Metin Yoksu/Batman
Özgürlük İçin Hukukçular Derneği Batman Şubesi Batman Adliyesi önünde bir araya gelerek cezaevlerinde yaşanan ölümlere ilişkin basın açıklaması düzenledi. Adliye binası önünde cüppelerini giyerek bir araya gelen avukatlar adına açıklamayı ÖHD Batman Şubesi Yöneticisi Avukat Şirin Şen gerçekleştirdi. Son sekiz ayda cezaevlerinde 43 tutuklunun hayatını kaybettiğini dile getiren Şen, son olarak Nevzat Çapkın'ın tedavi gördüğü sırada hayatını kaybettiğine dikkat çekti.

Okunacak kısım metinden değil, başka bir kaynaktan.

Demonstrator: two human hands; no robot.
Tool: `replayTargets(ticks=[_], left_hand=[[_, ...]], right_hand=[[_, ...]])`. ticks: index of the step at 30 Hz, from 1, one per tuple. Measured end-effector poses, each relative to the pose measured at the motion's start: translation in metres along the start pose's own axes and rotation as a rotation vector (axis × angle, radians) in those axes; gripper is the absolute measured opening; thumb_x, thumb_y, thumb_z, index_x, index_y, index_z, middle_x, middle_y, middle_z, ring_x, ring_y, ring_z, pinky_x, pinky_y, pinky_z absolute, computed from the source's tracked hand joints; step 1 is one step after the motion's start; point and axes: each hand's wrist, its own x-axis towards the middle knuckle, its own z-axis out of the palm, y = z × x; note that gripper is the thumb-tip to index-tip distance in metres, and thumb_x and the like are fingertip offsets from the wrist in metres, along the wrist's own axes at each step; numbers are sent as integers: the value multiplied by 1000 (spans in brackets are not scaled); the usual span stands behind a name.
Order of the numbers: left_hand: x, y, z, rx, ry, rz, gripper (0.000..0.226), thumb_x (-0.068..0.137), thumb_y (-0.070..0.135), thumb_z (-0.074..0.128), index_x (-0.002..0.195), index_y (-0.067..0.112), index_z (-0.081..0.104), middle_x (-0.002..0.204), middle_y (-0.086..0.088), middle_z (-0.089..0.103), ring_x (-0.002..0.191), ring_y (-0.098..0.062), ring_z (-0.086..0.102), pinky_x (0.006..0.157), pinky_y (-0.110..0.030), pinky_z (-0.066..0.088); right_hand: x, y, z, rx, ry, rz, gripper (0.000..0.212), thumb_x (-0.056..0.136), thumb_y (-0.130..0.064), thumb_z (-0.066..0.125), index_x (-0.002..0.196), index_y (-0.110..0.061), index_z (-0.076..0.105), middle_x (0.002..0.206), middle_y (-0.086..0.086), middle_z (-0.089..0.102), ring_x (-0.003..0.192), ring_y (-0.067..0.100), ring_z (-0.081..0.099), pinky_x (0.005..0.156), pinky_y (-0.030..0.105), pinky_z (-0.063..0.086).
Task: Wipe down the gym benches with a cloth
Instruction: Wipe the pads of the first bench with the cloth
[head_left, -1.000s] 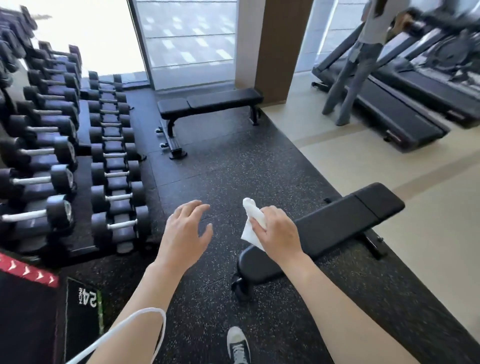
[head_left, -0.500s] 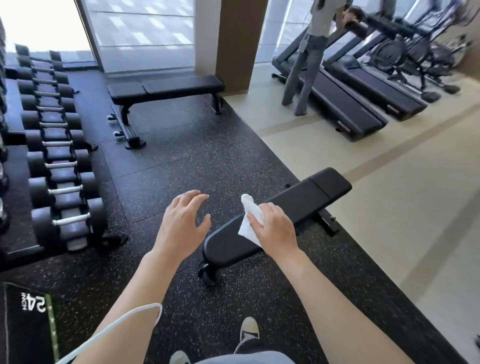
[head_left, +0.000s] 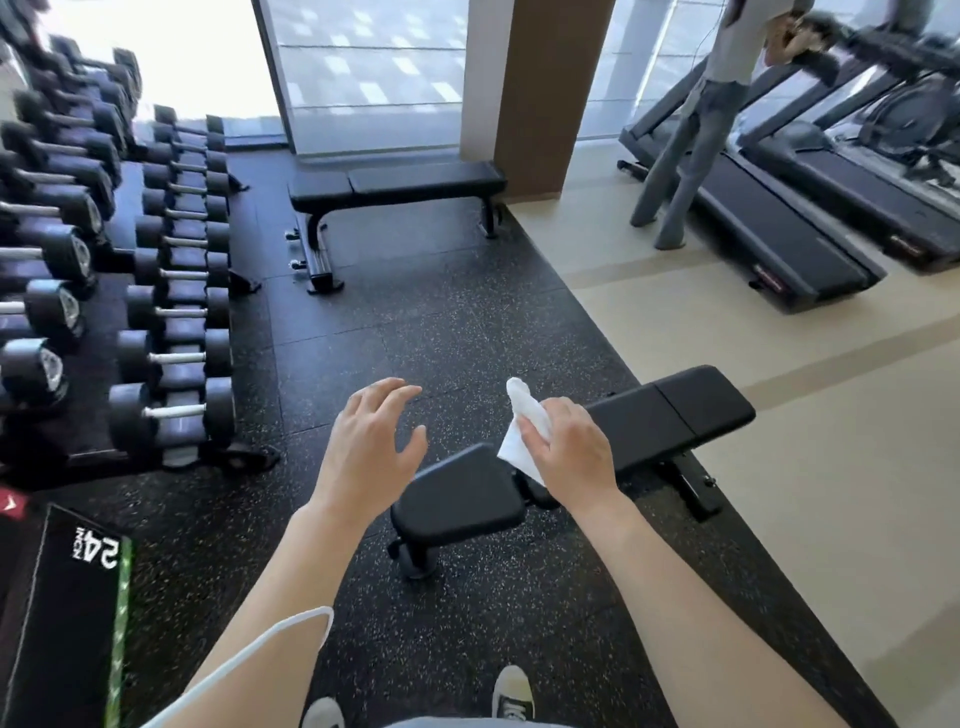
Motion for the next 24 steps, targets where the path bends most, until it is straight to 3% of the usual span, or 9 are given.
replayTargets(ticks=[5, 12, 24], left_hand=[[-24, 38, 36, 28, -16, -103, 50, 100, 30, 66, 148, 19, 56, 153, 0, 52, 145, -21, 40, 123, -41, 33], [-53, 53, 39, 72, -1, -218, 51, 99, 30, 67, 148, 18, 57, 153, -2, 52, 145, -22, 40, 123, -41, 33], [-35, 51, 27, -36, 108, -168, 48, 98, 25, 69, 145, 16, 59, 150, 0, 55, 142, -22, 43, 122, -42, 37]], right_hand=[[4, 46, -4, 76, -67, -27, 33, 103, -47, 54, 96, -15, 61, 87, -4, 59, 80, 17, 54, 66, 33, 43], [3, 48, -3, 183, -153, -79, 36, 104, -47, 53, 99, -13, 64, 92, -1, 62, 86, 19, 57, 71, 37, 49], [-6, 57, -32, 93, -113, -86, 34, 103, -48, 55, 98, -15, 64, 88, -3, 61, 81, 19, 57, 69, 37, 49]])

'43 tutuklu hayatını kaybetti’
Cezaevlerinde tutukluların sorumluluğun devlette olduğuna vurgulayan Şen, "Hapishanelerden ölümler eksik olmuyor. Tam teşekküllü hastaneler tarafından verilen ‘Hapishanede kalamaz’ raporları olmasına rağmen ağır hasta mahpuslar Adli Tıp Kurumu eliyle cezaevinde tutulmaya devam ediyor. Ağır hasta mahpuslar ya hapishanede ya da infazı durdurulduktan kısa süre sonra hayatını kaybediyor. Son sekiz ayda 43 tutuklu hayatını kaybetti. Bunun en yakın örneğini maalesef dün yaşadık. 30 Ağustos’ta Beşikdüzü Hapishanesi’nde sağlık sorunları nedeniyle infazı durdurulan Nevzat Çapkın tedavi gördüğü hastanede yaşamını yitirdi." şeklinde konuştu.

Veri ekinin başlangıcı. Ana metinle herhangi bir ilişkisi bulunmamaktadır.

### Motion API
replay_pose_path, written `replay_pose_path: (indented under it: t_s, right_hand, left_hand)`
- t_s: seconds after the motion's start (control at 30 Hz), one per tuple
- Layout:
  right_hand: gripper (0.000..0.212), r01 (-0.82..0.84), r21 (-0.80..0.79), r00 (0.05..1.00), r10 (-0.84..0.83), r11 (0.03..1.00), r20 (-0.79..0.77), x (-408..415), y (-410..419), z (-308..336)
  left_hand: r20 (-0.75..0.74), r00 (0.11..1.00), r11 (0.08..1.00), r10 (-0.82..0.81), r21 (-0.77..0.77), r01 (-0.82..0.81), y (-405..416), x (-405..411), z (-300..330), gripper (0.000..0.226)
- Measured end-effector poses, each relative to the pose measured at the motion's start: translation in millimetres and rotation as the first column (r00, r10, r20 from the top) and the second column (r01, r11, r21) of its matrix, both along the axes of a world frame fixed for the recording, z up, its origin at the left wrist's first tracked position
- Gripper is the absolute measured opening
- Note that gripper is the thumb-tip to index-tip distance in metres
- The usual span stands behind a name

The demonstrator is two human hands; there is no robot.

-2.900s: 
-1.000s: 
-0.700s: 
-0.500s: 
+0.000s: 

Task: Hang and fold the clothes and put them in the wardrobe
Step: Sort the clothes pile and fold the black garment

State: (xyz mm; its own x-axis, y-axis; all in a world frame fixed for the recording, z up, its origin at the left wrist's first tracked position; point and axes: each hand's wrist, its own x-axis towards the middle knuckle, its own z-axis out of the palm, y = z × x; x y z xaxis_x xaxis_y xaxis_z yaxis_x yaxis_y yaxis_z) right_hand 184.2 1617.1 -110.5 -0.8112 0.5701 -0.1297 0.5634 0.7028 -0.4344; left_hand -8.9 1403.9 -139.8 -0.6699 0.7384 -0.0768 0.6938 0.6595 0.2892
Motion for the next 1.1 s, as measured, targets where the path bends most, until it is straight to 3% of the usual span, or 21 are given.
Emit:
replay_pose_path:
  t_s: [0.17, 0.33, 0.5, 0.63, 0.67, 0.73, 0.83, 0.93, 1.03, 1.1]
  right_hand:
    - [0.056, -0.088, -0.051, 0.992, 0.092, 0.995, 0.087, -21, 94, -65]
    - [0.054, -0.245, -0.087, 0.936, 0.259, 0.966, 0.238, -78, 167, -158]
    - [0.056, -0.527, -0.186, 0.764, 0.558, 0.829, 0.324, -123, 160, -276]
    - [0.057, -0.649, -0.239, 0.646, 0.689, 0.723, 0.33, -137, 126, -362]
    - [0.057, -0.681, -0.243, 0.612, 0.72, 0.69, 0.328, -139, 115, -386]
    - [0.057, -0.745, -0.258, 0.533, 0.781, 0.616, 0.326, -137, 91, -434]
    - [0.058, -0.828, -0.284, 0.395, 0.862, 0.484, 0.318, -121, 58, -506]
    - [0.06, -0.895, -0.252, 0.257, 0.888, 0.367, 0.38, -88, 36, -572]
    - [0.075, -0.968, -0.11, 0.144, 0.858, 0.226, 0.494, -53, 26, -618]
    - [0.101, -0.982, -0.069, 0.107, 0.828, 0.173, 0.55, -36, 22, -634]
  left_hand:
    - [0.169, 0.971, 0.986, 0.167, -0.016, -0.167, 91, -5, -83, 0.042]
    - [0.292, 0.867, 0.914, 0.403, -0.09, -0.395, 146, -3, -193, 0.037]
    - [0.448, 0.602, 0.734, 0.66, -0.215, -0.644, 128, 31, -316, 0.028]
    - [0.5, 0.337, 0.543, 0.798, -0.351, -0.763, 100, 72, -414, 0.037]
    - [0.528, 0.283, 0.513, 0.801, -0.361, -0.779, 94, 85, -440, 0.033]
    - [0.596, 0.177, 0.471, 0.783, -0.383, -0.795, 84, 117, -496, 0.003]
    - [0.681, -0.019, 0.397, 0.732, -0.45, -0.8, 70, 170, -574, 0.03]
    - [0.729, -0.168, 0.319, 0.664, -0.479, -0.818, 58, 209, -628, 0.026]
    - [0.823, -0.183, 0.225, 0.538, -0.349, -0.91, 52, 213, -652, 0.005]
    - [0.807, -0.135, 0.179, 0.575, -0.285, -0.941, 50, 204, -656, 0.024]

‘Hasta mahpuslar serbest bırakılsın’
Kürt siyasetçi Aysel Tuğluk’un sağlık sorunlarına da dikkat çeken Şen, "Demans hastalığı teşhisi konulan Kürt siyasetçi ve HDP eski Milletvekili Aysel Tuğluk serbest bırakılmamıştır. Tek başına hayatını devam ettiremeyecek düzeyde hasta olmasına rağmen Adli Tıp Kurumu ‘Cezaevinde kalabilir’ şeklinde rapor vererek bu suça ortak olmuştur. Aysel Tuğluk ve diğer bütün hasta mahpusların derhal serbest bırakılması gerekmektedir" dedi.

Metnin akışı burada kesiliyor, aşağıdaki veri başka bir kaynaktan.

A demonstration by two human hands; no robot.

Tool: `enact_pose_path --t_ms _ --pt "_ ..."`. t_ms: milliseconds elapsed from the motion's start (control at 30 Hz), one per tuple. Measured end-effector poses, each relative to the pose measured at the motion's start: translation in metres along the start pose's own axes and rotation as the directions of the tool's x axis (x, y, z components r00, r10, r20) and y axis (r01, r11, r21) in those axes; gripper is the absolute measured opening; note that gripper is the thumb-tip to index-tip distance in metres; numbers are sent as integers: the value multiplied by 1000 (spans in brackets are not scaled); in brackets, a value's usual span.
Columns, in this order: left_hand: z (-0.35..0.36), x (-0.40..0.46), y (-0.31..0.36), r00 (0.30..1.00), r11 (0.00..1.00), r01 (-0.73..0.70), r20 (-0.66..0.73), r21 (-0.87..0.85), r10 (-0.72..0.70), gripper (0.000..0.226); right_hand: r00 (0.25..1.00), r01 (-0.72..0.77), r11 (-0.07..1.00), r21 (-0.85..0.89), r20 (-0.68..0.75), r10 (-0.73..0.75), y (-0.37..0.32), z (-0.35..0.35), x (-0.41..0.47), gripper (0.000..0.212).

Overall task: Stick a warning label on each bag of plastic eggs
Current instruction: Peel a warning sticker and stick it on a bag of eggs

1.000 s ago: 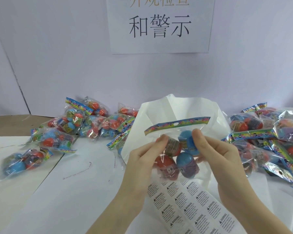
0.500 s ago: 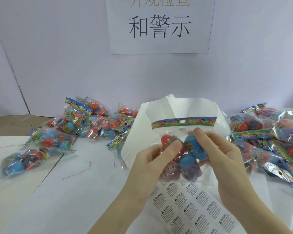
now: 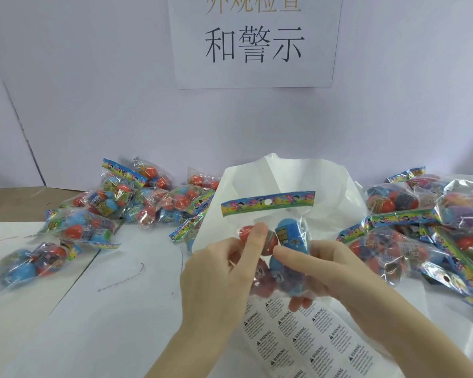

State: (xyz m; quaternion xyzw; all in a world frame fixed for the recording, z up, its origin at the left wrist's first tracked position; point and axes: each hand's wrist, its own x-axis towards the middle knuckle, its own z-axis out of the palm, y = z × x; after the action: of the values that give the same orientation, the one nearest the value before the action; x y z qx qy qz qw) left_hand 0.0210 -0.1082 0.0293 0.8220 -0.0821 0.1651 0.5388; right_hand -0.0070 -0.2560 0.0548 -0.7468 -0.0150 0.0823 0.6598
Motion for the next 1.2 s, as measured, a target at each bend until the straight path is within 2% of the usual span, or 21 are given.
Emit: enact_pose_path --t_ms 67,133,167,233,300,333,367,467,533,567,600,633,667,733,767,867,900,967,1067,1133,1200 --pt "-1 0 -1 998 998 -19 -58 55 22 68 1000 -3 1000 21 -7 4 -1 -3 0 49" --pt "-1 1 -2 992 1000 -18 -122 25 21 70 992 78 988 131 -110 -64 -2 -6 2 41" --pt "-1 2 -4 988 1000 -9 -153 -16 7 67 967 177 956 232 -221 -125 -3 -9 2 35" --pt "-1 4 -5 983 995 11 -183 -98 -29 62 870 421 799 430 -440 -222 -2 -18 3 34" --pt "0 3 -5 981 990 9 -190 -139 -36 56 834 516 687 512 -484 -266 -6 -23 3 66" --pt "0 4 -4 979 988 0 -201 -153 -31 51 842 502 699 509 -472 -262 -5 -24 3 84" --pt "0 4 -3 976 986 -10 -217 -169 -27 46 853 471 745 473 -460 -248 -3 -23 4 96" --pt "-4 9 -1 960 975 -17 -275 -221 -45 39 899 317 907 277 -393 -194 7 -12 10 109" --pt "-11 18 -2 948 970 7 -306 -243 -84 41 907 276 953 122 -360 -217 14 -4 12 101" --pt "-16 24 -5 944 971 28 -313 -238 -103 40 900 265 964 -23 -352 -256 19 -2 12 90" --pt "-21 32 -9 943 975 64 -306 -213 -128 38 887 236 942 -239 -343 -309 22 -1 11 78" --pt "-27 41 -15 947 978 115 -279 -172 -160 34 867 195 854 -482 -323 -380 27 0 10 67" --pt "-31 51 -21 953 978 170 -234 -117 -193 29 833 169 712 -682 -287 -473 29 2 9 57" --pt "-39 69 -38 959 970 240 -162 32 -231 13 734 161 446 -880 -196 -651 29 9 7 41" --pt "-42 77 -48 958 953 262 -162 150 -238 9 688 175 375 -910 -160 -708 28 12 8 32" --pt "-50 95 -75 977 866 195 -172 461 -128 37 569 233 245 -941 -72 -819 29 18 10 17" --pt "-52 101 -80 989 842 124 -131 525 -64 44 547 251 233 -940 -61 -835 29 18 11 12" --pt "-56 114 -88 998 772 -53 47 633 30 60 541 270 245 -931 -64 -839 28 19 11 12" --pt "-56 134 -87 961 689 -209 278 694 12 86 518 276 230 -933 -57 -854 29 19 13 12" --pt "-52 146 -82 945 701 -237 328 673 4 95 506 281 220 -934 -51 -861 31 20 15 11" --pt "-47 158 -82 937 653 -260 349 712 -7 99 500 286 216 -934 -47 -865 31 20 16 11"
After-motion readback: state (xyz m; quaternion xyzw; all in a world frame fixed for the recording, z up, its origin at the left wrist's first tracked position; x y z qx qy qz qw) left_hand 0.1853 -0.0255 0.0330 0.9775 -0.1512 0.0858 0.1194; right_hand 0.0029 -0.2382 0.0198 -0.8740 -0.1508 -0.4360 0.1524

'Ölümlerin sorumlusu iktidar’
Tutukluların acil sağlık hizmetine erişemediğini de belirten Şen, "Ağır hasta mahpusların hayatını kaybetmeye çok az süre kala tahliye edilmeleri ulusal ve uluslararası sözleşmelerle güvence altına alınan yaşam hakkını ihlal etmektedir. Devletin bu konuda pozitif yükümlülüklerini yerine getirmesi gerekmektedir. Hapishanelerde aydınlatılmayan şüpheli ölümler giderek artmaktadır. Şüpheli ölümlerin üstü ‘intihar etti’ denilerek kapatılamaz. Adalet bakanlığı ve adli makamların hapishanelerdeki şüpheli ölümlerin üzerine ciddiyet ve özenle gitmesi gerekmektedir. Birçok hapishanede mahpusların hakaret ve darp ve cebire maruz kaldıkları rapor edilmektedir. Yargı makamlarınca şüpheli ölümlere ilişkin soruşturmaların tamamına yakınında takipsizlik kararı verilmesi tesadüf değildir. Şüpheli ölümlerin azımsanmayacak kadarı ya hapishanelerdeki personelin mahpuslara yaklaşımı sonucu intihara yönlendirme şeklinde ya da doğrudan hapishane personelinin mahpusa fiziki müdahalesi şeklinde kendini göstermektedir. Hapishanelerdeki yaşam koşulları insan onuruna yaraşır düzeye getirilmelidir. Buradan iktidara çağrıda bulunuyoruz: Bütün hasta mahpusları ayrım gözetmeksizin serbest bırakın. Hapishanelerdeki şüpheli ölümlerin bir daha yaşanmaması için gerekli tedbirleri alın. Bilinmelidir ki hasta mahpuslar bırakılmadıkları sürece hapishanelerden gelen her ölümün sorumlusu iktidar yetkilileri olacaktır" çağrısında bulundu.